Ausgabe vom 1. April 2009

Innsbruck (OTS) - Europa muss vor seiner Haustür rasch und entschlossen eingreifen.

Dass das Mittelmeer erneut zur Todesfalle für Hunderte Flüchtlinge geworden ist, muss die EU endlich aufrütteln. Nach Schätzungen sind bisher Zehntausend Afrikaner beim Versuch umgekommen, dem Elend ihrer Heimat zu entfliehen und in Europa ein besseres Leben zu finden. Angesichts der Wirtschaftskrise, die die ärmeren Länder noch härter trifft, wird der Strom der Flüchtlinge weiter anwachsen. Das schafft auch eine neue Herausforderung für die Migrationspolitik. Es geht nicht mehr alleine um Arbeitsmarkt und Sicherheit, sondern auch um einen humanitären Notfall.Nicht, dass bisher gar nichts passiert wäre. Die hauptbetroffenen Länder in Südeuropa sowie die EU-Kommission machen Druck auf die EU-Partner und die Transitländer, um das Problem endlich umfassend anzupacken. Doch vom großen Wurf ist die europäische Politik offenbar noch weit entfernt.
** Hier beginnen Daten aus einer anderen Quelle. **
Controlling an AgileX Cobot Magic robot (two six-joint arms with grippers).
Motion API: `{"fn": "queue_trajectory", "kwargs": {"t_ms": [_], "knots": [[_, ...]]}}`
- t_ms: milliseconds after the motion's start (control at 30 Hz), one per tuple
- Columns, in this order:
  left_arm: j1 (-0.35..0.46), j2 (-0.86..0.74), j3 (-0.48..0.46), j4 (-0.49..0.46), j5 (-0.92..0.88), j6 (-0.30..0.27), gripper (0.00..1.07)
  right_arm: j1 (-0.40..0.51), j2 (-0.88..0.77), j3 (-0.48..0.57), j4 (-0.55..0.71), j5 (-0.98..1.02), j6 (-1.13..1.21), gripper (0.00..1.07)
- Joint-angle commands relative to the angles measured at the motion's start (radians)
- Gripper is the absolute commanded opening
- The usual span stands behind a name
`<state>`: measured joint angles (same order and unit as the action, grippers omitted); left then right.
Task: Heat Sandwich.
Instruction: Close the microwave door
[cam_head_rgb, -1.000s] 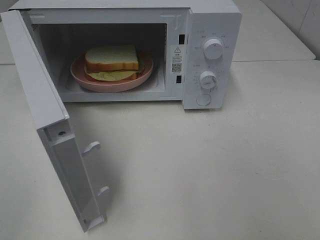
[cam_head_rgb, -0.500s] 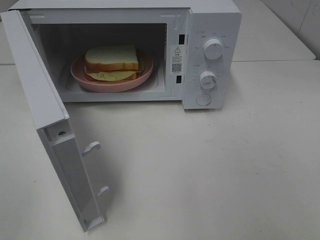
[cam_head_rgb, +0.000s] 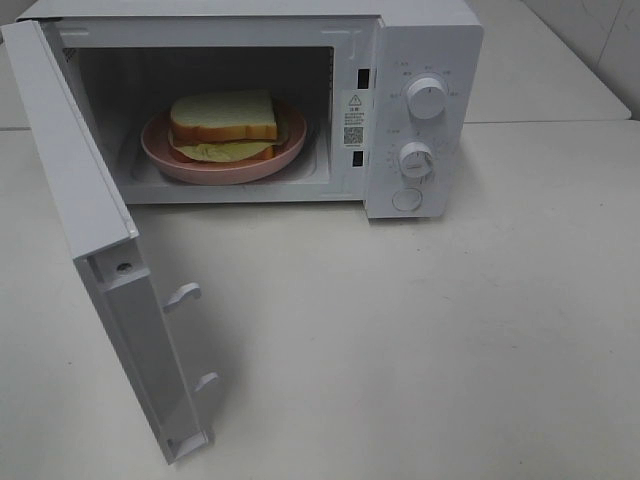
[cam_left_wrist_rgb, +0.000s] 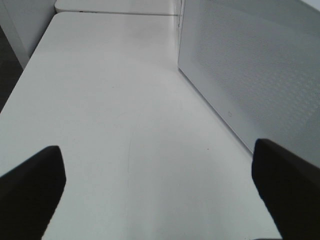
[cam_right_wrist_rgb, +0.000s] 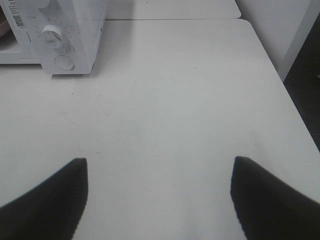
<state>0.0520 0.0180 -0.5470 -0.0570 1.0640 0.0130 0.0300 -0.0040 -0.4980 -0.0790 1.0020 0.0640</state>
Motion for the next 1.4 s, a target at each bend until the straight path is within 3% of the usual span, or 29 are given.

Kurzfristig geht es um Informationskampagnen in den Herkunftsländern der Flüchtlinge, die den Menschen die Risiken einer Flucht Richtung Europa bewusst machen. Und es braucht eine Aktion scharf gegen jene menschenverachtenden Schlepper, die die Toten unmittelbar zu verantworten haben. Langfristig braucht es umfassende Entwicklungsprogramme für die Herkunftsländer, um den Menschen Perspektiven in ihrer Heimat zu geben. Und es braucht eine gemeinsame europäische Einwanderungspolitik; dazu gehört unter anderem, Flüchtlinge unter den EU-Ländern fair aufzuteilen und die Außengrenze gemeinsam zu sichern. Auch die beste Politik kann das Sterben im Mittelmeer nicht gänzlich stoppen, solange Wohlstand und Frieden ungleich verteilt sind. Aber die Politik kann das Ausmaß der Tragödie verringern.